Tal norma afrontava o Estado Democrático de Direito e estava dissociada do processo penal garantista e democrático.

Afrontava o artigo 393 do Código de Processo Penal o princípio da presunção de inocência.

No sistema constitucional pátrio, proferida decisão condenatória, deve-se, à luz do artigo 312 do Código de Processo Penal, verificar se para o réu condenado estão presentes os requisitos do artigo 312 do Código de Processo Penal  para decretação da prisão preventiva ou sua continuidade.

Por fim, na medida de sua inconstitucionalidade, está revogado o artigo 595 do Código de Processo Penal que determinava que será declarada deserta a apelação se o réu condenado fugir depois de haver apelado.

A Lei 11.719/08, modificando os termos do artigo 387 do Código de Processo Penal, estabeleceu que o juiz decidirá sobre a prisão ou liberdade do réu, no memento da sentença condenatória, sem prejuízo do conhecimento da apelação.

Veio a Súmula 347 do Superior Tribunal de Justiça que reconhece que o conhecimento do recurso de apelação do réu independe de sua prisão.

O Supremo Tribunal Federal, no julgamento do HC 85.369 – SP, Relatora Ministra Cármen Lúcia, j. 26 de março de 2009, tornou prejudicado o preceituado no artigo 595 do Código de Processo Penal.

Discuto a questão da execução provisória da sentença condenatória diante ainda de recurso especial ou recurso extraordinário.

Em recente decisão o Superior Tribunal de Justiça, no julgamento do HC 166.634/SP, Relatora Ministra Maria Thereza de Assis Moura, DJe de 21 de fevereiro de 2011, foi peremptório ao considerar que a ausência de previsão de efeito suspensivo nos recursos especial e extraordinário não constitui em motivo válido para o início da execução provisória da pena, uma vez que tal representaria daninho prejuízo ao princípio constitucional da não-culpabilidade.

Tal se lê, outrossim, da leitura do artigo 105 da Lei de Execuções Penais, onde se lê que ¨transitando em julgado a sentença que aplicar pena privativa de liberdade, se o réu estiver ou vier a ser preso, o Juiz ordenará a expedição de guia de recolhimento para a execução.¨

Ainda da leitura daquele acórdão se lê que o princípio da não-culpabilidade, em nosso sistema jurídico, consagra uma regra de tratamento que impede o Poder Público de agir e de se comportar, em relação ao suspeito, ao indiciado, ao denunciado ou ao  réu, como se estes já houvessem sido condenados definitivamente por sentença do Poder Judiciário, como se lê de julgamento do Supremo Tribunal Federal, no HC 80.719-4/SP, Relator Ministro Celso de Mello, DJ de 28 de setembro de 2001. A decisão citada se amolda a outra no HC 88.174/SP, Relator para o acórdão o Ministro Eros Grau, onde se diz que a prisão sem fundamento cautelar, antes de transitada em julgado a condenação, consubstancia execução antecipada da pena, violando o artigo 5º, inciso LVII da Constituição Federal.

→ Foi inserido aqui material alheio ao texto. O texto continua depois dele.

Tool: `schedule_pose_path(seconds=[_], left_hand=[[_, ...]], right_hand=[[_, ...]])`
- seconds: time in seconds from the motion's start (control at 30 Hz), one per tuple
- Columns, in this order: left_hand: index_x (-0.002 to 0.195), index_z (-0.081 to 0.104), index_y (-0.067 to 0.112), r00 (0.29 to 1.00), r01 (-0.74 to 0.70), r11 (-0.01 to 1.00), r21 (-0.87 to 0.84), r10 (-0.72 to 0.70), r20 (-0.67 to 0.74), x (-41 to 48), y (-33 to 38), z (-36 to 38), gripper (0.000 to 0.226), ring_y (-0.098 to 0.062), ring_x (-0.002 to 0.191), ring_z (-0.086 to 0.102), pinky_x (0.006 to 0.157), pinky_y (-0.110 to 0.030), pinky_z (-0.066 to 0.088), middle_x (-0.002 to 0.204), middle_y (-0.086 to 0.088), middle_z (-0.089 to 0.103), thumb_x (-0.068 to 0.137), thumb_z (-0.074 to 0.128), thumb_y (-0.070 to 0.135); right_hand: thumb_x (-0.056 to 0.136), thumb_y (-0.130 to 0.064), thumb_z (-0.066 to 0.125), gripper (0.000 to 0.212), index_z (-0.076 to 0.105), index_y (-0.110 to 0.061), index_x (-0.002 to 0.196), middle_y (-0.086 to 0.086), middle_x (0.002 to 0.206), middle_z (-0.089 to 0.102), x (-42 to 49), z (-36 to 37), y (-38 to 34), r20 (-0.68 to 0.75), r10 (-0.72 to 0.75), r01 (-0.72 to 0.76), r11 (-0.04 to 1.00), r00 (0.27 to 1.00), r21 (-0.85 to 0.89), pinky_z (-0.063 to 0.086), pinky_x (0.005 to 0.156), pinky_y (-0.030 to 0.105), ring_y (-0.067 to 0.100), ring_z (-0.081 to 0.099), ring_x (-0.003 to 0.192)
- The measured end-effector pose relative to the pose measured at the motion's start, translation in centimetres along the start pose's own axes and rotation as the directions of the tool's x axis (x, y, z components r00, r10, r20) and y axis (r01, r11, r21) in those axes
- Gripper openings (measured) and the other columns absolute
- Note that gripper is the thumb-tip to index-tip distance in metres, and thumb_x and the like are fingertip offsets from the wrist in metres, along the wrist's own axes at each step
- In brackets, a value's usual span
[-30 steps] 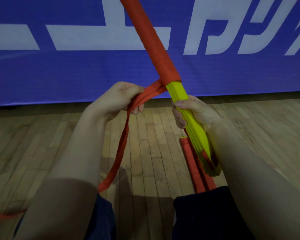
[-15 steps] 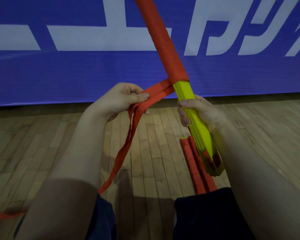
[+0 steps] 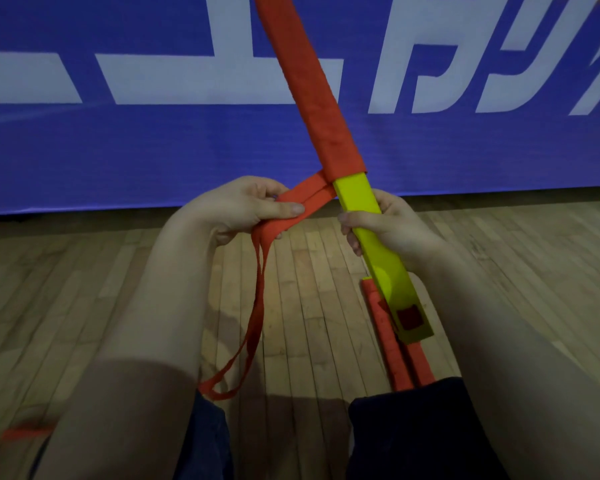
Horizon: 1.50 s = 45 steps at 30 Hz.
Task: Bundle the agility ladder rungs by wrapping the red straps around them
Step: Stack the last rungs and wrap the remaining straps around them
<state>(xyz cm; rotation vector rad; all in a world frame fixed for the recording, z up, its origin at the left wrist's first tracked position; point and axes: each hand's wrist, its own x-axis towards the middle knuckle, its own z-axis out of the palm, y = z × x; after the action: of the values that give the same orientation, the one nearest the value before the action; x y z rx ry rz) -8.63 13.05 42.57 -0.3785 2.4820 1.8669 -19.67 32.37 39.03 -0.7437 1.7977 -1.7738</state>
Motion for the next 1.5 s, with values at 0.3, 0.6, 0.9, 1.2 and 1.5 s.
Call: schedule_pose_path(seconds=[0.3,0.6,0.9,1.2,1.5], left_hand=[[0.100,0.049,0.006,0.992,-0.124,0.988,-0.097,0.124,-0.006,0.4,-0.2,1.7,0.007,-0.016,0.058,0.068,0.055,-0.025,0.052,0.086,-0.007,0.075,0.099,0.047,0.013],[0.085,0.054,0.007,0.983,-0.165,0.986,-0.002,0.165,-0.081,1.1,-0.1,2.2,0.012,-0.008,0.039,0.051,0.038,-0.017,0.037,0.069,-0.005,0.071,0.096,0.051,0.006],[0.071,0.066,-0.004,0.948,-0.135,0.990,0.040,0.140,-0.284,1.8,-0.2,3.6,0.052,-0.006,0.033,0.034,0.039,-0.015,0.029,0.038,0.002,0.055,0.094,0.055,0.041],[0.062,0.055,0.006,0.872,-0.247,0.932,-0.264,0.095,-0.480,2.7,-0.7,3.9,0.034,-0.009,0.029,0.030,0.033,-0.018,0.023,0.047,-0.003,0.061,0.088,0.067,0.025],[0.061,0.053,0.010,0.823,-0.339,0.893,-0.297,0.129,-0.553,2.3,-0.7,3.4,0.032,-0.009,0.026,0.028,0.030,-0.017,0.020,0.047,-0.003,0.060,0.090,0.062,0.019]], right_hand=[[0.083,-0.026,0.054,0.025,0.061,-0.003,0.092,0.011,0.072,0.058,0.5,1.6,-0.5,-0.069,0.255,-0.248,0.964,0.965,0.093,0.042,0.056,0.031,0.022,0.052,0.057],[0.088,-0.010,0.066,0.023,0.058,-0.001,0.107,0.011,0.087,0.061,0.1,1.8,-0.5,-0.030,0.256,-0.253,0.963,0.966,0.088,0.056,0.081,0.050,0.024,0.065,0.076],[0.060,-0.037,0.087,0.047,0.054,-0.023,0.090,-0.002,0.092,0.063,0.2,4.0,-0.3,-0.365,-0.072,-0.091,0.908,0.928,-0.409,0.054,0.075,0.035,0.014,0.064,0.081],[0.068,-0.025,0.080,0.044,0.062,-0.017,0.108,0.008,0.111,0.064,0.1,3.6,-0.4,-0.251,-0.105,0.017,0.943,0.962,-0.331,0.054,0.085,0.032,0.014,0.064,0.093],[0.085,-0.012,0.068,0.032,0.064,-0.003,0.115,0.003,0.073,0.062,-1.1,2.5,-2.2,0.134,0.189,-0.192,0.981,0.973,0.009,0.051,0.061,0.028,0.014,0.059,0.063]])
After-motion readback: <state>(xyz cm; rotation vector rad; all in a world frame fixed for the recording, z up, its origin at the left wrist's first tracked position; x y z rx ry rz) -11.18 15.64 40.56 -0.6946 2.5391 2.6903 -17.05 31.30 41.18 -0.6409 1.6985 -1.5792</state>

Destacam-se diversos julgamentos nesse sentido, da parte do Superior Tribunal de Justiça, como se lê do HC 73.578/RS, DJ de 15 de outubro de 2007, dentre outros.

Conclusivos, na matéria, os fundamentos trazidos no julgamento do RHC 93.172/SP, Relatora Ministra Cármen Lúcia, 12 de fevereiro de 2009, Informativo 535, 9 a 13 de fevereiro de 2009.

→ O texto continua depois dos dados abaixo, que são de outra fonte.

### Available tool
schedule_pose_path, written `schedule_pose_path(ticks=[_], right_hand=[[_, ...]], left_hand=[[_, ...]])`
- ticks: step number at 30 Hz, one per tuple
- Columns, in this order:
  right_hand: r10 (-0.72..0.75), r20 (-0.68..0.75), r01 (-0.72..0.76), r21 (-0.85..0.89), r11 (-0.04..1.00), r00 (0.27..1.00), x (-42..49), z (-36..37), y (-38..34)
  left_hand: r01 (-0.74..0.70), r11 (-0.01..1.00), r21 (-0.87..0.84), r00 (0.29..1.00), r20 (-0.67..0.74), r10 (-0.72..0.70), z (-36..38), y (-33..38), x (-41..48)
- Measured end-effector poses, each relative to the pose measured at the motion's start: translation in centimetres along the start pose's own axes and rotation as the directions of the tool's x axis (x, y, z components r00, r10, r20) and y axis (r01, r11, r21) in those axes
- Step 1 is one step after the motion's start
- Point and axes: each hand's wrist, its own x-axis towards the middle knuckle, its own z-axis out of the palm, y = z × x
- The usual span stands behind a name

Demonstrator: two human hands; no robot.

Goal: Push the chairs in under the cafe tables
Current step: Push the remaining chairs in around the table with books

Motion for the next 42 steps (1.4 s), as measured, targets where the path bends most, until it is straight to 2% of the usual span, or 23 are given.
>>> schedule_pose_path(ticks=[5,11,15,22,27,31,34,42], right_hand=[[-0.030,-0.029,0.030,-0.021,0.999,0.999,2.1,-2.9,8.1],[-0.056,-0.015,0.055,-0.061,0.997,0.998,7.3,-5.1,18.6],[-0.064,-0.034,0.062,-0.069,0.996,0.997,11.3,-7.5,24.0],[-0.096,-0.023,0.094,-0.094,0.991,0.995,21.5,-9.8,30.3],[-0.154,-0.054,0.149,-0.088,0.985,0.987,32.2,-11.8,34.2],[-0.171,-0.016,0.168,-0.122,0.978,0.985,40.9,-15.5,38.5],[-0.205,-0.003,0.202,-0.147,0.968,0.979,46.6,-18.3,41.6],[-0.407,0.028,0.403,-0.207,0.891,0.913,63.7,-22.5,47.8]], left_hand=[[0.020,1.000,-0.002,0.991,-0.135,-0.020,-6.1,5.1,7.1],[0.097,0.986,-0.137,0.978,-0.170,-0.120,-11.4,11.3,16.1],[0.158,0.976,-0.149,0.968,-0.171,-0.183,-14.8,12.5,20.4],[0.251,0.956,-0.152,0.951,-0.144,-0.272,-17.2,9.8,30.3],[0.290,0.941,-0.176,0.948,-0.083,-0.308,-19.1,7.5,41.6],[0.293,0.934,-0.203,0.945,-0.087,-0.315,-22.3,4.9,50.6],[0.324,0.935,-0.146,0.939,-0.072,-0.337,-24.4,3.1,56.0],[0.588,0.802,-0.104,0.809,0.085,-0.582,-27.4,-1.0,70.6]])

Afirma-se que a prisão antes do trânsito em julgado da condenação somente poderia ser decretada a título cautelar. Isso porque a ampla defesa englobaria todas as fases processuais, razão por que a execução da sentença após o julgamento da apelação implica na restrição do direito da defesa, com desequilíbrio entre a pretensão estatal de aplicar a pena e o direito, do acusado, de elidir essa pretensão.